**Work instruction**
Go through the data and copy each line where the word "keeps" shows up.

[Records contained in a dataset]

################

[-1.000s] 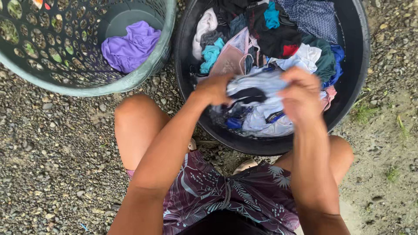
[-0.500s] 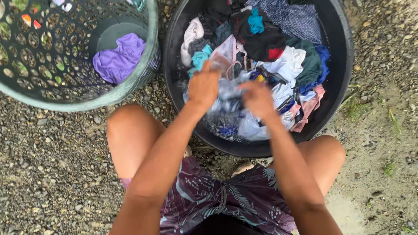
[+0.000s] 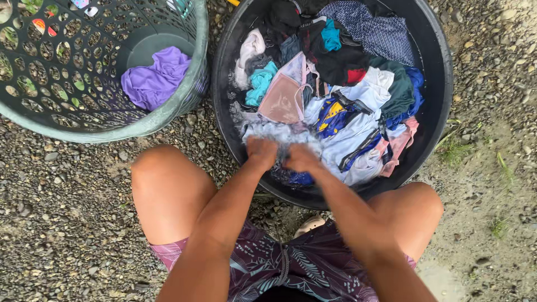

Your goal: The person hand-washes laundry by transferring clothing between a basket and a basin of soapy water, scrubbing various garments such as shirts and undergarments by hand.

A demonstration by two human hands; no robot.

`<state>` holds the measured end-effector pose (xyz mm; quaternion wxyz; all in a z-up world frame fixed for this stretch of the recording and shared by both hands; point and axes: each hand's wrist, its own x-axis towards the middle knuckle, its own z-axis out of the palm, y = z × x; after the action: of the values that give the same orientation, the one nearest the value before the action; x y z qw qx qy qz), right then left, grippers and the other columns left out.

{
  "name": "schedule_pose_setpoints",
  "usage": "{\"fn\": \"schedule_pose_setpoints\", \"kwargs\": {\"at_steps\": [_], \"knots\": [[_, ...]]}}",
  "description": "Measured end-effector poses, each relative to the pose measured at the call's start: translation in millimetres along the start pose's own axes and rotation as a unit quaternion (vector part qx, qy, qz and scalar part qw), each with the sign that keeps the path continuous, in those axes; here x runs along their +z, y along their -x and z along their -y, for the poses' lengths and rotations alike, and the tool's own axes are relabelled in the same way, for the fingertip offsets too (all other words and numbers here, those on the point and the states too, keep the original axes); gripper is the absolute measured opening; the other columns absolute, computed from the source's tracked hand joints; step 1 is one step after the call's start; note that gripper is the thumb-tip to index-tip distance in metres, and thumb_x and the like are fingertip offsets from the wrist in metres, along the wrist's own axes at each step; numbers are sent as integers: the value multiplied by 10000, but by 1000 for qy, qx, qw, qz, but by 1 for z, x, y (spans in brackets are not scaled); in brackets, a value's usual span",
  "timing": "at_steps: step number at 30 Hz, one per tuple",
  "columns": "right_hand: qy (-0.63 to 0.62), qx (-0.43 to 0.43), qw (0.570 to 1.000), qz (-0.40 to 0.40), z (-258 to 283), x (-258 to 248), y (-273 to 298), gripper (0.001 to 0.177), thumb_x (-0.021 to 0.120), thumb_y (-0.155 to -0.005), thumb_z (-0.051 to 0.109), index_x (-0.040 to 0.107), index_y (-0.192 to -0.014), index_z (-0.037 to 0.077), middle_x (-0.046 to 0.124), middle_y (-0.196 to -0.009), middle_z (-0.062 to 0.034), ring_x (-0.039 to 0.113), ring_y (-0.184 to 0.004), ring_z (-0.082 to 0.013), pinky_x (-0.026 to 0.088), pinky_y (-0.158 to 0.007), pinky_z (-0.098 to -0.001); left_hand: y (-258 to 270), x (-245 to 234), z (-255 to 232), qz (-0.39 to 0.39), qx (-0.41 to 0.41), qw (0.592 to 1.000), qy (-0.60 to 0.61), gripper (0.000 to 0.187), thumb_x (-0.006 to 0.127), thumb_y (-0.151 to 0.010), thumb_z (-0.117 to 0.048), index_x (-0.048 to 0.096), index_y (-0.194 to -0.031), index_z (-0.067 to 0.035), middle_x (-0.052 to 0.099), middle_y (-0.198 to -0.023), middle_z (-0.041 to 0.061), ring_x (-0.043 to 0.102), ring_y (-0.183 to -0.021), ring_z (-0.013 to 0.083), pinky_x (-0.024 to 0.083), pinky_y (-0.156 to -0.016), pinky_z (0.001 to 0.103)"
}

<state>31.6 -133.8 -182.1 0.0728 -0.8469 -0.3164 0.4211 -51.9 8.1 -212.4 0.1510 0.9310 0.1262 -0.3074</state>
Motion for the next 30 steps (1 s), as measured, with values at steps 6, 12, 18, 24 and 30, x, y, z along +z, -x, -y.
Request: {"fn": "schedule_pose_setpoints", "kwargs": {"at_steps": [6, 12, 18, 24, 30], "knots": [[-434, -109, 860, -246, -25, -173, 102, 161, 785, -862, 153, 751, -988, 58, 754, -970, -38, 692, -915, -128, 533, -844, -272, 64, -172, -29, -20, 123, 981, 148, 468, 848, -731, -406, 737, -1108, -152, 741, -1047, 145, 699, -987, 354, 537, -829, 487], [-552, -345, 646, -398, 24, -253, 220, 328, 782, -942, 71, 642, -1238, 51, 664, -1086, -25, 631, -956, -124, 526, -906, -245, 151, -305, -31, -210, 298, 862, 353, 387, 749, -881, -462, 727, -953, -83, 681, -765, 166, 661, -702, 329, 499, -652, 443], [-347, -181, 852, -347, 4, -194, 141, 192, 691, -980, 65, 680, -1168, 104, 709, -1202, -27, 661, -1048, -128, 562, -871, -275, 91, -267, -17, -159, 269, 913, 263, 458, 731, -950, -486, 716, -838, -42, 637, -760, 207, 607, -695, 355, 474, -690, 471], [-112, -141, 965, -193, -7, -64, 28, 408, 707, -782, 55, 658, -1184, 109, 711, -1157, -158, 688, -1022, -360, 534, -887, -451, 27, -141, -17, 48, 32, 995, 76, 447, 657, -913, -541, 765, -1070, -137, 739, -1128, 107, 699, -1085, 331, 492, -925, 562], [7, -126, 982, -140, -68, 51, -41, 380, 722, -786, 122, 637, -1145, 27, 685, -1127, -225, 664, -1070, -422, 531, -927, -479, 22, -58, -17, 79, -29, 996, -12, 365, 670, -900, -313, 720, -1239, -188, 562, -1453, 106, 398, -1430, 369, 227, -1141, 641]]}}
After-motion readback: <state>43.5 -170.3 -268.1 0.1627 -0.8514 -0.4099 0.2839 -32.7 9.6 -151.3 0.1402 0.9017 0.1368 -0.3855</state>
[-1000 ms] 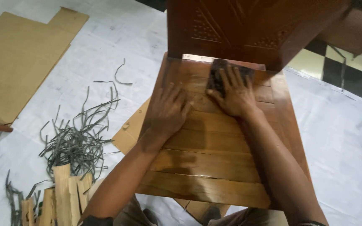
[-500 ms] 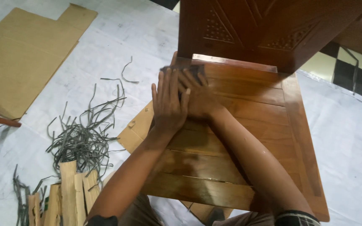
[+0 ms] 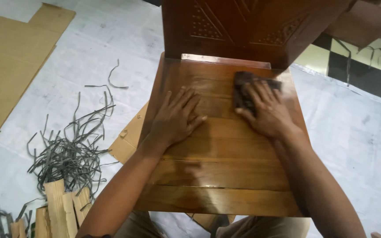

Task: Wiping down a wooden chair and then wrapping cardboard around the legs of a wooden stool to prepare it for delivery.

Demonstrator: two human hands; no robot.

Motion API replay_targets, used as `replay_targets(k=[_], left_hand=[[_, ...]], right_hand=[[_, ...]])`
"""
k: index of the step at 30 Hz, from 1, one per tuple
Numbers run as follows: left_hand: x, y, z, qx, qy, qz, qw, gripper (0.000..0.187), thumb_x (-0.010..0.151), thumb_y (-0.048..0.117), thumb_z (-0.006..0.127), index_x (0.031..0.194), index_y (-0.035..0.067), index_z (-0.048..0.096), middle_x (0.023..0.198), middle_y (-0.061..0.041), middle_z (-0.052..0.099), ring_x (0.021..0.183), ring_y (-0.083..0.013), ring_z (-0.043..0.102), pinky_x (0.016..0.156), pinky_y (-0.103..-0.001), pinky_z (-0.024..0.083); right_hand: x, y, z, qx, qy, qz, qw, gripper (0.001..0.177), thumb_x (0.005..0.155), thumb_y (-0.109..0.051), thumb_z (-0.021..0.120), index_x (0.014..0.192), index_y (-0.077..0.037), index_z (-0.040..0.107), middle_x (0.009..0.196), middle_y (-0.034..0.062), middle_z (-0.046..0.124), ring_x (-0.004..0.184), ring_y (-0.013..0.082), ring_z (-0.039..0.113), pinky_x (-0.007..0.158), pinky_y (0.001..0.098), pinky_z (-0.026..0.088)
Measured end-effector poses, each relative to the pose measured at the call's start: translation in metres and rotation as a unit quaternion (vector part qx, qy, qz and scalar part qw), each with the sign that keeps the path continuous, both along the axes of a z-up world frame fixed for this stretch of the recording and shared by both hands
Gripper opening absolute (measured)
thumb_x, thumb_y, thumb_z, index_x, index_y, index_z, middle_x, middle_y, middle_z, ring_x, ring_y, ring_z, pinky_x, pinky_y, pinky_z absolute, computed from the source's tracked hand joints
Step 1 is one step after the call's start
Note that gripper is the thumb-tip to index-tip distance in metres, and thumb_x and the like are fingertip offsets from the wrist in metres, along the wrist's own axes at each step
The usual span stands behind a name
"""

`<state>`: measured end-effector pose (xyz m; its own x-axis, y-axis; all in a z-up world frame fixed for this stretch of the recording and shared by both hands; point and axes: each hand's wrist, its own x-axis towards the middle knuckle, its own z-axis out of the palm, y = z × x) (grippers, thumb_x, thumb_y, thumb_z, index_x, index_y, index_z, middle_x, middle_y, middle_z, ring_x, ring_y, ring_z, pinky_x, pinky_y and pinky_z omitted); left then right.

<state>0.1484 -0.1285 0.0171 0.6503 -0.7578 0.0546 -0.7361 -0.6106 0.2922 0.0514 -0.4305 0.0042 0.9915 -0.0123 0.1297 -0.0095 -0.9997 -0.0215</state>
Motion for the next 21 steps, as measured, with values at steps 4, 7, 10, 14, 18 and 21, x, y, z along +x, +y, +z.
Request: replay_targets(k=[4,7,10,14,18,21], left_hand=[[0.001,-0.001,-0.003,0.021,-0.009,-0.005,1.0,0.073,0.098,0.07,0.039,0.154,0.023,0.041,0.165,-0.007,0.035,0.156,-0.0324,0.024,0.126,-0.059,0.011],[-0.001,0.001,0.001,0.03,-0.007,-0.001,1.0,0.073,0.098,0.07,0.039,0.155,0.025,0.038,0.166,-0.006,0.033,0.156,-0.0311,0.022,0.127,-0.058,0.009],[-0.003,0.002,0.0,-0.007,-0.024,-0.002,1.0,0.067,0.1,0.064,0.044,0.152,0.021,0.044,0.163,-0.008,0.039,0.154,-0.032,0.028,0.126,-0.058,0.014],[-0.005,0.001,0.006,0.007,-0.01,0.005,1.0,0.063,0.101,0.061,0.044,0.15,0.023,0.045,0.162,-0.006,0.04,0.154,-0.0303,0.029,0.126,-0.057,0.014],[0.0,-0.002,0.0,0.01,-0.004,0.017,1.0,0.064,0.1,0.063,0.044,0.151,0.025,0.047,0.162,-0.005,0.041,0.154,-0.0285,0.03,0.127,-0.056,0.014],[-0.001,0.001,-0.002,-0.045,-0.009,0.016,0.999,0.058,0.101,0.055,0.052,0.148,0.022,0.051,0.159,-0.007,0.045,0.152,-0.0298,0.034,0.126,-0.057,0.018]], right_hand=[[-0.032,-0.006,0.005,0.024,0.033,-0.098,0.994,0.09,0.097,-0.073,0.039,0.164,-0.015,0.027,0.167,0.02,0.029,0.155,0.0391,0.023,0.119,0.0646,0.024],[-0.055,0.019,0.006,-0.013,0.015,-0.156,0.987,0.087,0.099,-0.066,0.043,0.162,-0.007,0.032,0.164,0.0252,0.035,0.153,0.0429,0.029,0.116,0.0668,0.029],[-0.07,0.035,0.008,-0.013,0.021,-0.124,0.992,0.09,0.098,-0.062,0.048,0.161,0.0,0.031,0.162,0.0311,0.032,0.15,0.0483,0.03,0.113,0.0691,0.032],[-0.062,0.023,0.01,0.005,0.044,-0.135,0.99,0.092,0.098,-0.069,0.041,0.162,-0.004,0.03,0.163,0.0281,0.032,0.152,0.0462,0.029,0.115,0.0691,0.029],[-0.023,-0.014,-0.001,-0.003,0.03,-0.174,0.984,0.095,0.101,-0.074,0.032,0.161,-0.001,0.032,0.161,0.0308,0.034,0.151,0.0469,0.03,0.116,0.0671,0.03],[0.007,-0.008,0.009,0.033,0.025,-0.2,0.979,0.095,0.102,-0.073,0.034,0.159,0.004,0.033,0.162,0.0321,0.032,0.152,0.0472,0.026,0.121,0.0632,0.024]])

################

**Answer for this exercise**
  "description": "Measured end-effector poses, each relative to the pose measured at the call's start: translation in millimetres along the start pose's own axes and rotation as a unit quaternion (vector part qx, qy, qz and scalar part qw), each with the sign that keeps the path continuous, in those axes; here x runs along their +z, y along their -x and z along their -y, for the poses' lengths and rotations alike, and the tool's own axes are relabelled in the same way, for the fingertip offsets too (all other words and numbers here, those on the point and the states too, keep the original axes); gripper is the absolute measured opening; the other columns absolute, computed from the source's tracked hand joints; step 1 is one step after the call's start; note that gripper is the thumb-tip to index-tip distance in metres, and thumb_x and the like are fingertip offsets from the wrist in metres, along the wrist's own axes at each step; numbers are sent as integers: the value multiplied by 10000, but by 1000 for qy, qx, qw, qz, but by 1 for z, x, y (spans in brackets are not scaled); in brackets, a value's usual span",
Measured end-effector poses, each relative to the pose measured at the call's start: translation in metres and rotation as a unit quaternion (vector part qx, qy, qz and scalar part qw), each with the sign that keeps the path continuous, both along the axes of a z-up world frame fixed for this stretch of the recording and shared by both hands

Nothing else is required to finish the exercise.